_INFORMATION SUPPLIED_
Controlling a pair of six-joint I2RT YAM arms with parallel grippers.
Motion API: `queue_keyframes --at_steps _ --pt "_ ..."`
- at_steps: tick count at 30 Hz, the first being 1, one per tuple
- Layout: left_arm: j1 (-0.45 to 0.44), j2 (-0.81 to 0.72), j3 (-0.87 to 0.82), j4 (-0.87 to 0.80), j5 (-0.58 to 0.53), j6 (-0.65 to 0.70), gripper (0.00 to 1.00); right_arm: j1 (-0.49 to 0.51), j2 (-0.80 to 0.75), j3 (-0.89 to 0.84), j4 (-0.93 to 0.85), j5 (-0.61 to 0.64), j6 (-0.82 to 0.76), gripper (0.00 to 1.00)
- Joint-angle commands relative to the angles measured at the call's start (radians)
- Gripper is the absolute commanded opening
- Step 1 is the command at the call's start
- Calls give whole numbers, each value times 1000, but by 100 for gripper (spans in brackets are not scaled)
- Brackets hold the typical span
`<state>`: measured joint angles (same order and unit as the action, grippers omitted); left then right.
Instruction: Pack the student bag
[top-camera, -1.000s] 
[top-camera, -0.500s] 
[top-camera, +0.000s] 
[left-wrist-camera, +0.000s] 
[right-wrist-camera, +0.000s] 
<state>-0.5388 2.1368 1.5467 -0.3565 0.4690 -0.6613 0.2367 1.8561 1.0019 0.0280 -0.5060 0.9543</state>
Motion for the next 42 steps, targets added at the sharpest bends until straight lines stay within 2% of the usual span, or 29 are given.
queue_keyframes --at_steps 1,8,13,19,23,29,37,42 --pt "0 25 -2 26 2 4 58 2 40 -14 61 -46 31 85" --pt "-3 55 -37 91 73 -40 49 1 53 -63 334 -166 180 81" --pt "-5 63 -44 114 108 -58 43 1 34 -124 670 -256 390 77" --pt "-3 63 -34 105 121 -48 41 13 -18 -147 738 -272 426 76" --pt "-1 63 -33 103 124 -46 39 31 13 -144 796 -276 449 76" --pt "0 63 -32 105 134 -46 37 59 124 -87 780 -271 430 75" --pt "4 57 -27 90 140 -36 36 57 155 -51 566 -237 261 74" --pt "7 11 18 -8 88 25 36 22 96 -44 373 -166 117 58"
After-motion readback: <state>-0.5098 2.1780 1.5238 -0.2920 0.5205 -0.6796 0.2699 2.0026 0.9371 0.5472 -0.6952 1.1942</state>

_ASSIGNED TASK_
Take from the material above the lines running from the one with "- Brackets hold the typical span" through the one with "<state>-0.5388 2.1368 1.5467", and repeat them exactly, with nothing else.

_ANSWER TO THE EXERCISE_
- Brackets hold the typical span
`<state>`: measured joint angles (same order and unit as the action, grippers omitted); left then right.
Instruction: Pack the student bag
[top-camera, -1.000s] 
[top-camera, -0.500s] 
[top-camera, +0.000s] 
[left-wrist-camera, +0.000s] 
[right-wrist-camera, +0.000s] 
<state>-0.5388 2.1368 1.5467 -0.3565 0.4690 -0.6613 0.2367 1.8561 1.0019 0.0280 -0.5060 0.9543</state>

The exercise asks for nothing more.